Photos courtesy of NewSage Press and Lorraine Ash.
Full disclosure here: I first heard about Lorraine’s story from Maureen Michelson, publisher at NewSage Press. “We’re going to be doing a book called Life Touches Life,” she said. “It’s going to be a tough book, so we’ll need to do everything we can to make it beautiful without distorting or trivializing the topic. I’m editing with the needs of a grieving audience in mind–keeping chapters short, stuff like that. The design’s going to need to do the same thing–we’ll need to have larger type, more white space–we just really have to make this book as easy to read as possible.”

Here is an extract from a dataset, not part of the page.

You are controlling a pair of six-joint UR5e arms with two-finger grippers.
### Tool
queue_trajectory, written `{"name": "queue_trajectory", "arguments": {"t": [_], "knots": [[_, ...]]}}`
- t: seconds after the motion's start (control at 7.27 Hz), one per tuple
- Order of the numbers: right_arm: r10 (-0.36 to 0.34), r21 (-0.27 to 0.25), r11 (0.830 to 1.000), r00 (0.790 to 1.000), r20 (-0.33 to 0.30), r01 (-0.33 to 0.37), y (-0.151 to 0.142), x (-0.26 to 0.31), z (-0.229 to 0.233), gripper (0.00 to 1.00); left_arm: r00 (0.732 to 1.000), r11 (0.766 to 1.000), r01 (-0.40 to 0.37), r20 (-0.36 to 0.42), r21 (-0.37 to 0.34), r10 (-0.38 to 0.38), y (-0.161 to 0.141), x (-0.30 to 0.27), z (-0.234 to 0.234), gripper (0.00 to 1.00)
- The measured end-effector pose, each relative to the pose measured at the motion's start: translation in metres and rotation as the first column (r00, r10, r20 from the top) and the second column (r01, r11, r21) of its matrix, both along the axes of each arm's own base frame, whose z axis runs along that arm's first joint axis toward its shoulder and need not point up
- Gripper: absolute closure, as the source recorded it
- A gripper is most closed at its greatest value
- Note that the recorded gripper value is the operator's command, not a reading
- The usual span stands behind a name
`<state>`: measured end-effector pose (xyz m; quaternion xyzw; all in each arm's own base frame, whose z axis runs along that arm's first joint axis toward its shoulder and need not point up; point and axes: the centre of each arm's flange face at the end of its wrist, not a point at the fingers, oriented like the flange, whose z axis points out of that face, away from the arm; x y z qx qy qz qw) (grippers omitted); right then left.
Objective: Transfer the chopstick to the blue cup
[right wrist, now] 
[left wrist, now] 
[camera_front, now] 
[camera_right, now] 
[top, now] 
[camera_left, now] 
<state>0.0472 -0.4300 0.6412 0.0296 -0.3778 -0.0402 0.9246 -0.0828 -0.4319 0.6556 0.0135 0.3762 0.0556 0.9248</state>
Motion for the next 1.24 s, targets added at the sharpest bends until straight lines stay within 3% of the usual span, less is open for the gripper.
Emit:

So it was as a designer that I first confronted the question that I now face as a writer: How do you write honestly about things that most of us would prefer not to think about–and do it in terms that pull your audience into your experience, carry them along through the hard times, and somehow keep your story from becoming overwhelmingly painful? Journalist, writing teacher, and author Lorraine Ash manages to do exactly that. Even better, she knows how she did it–and she’s talking.
Lorraine Ash
(Photo by Bob Karp, www.bobkarpphotos.com)
We’ll be starting the conversation Wednesday night; and Lorraine will be in and out to answer questions on Thursday. In the meantime, if you’d like to learn more about Lorraine, you can do it here, at her website.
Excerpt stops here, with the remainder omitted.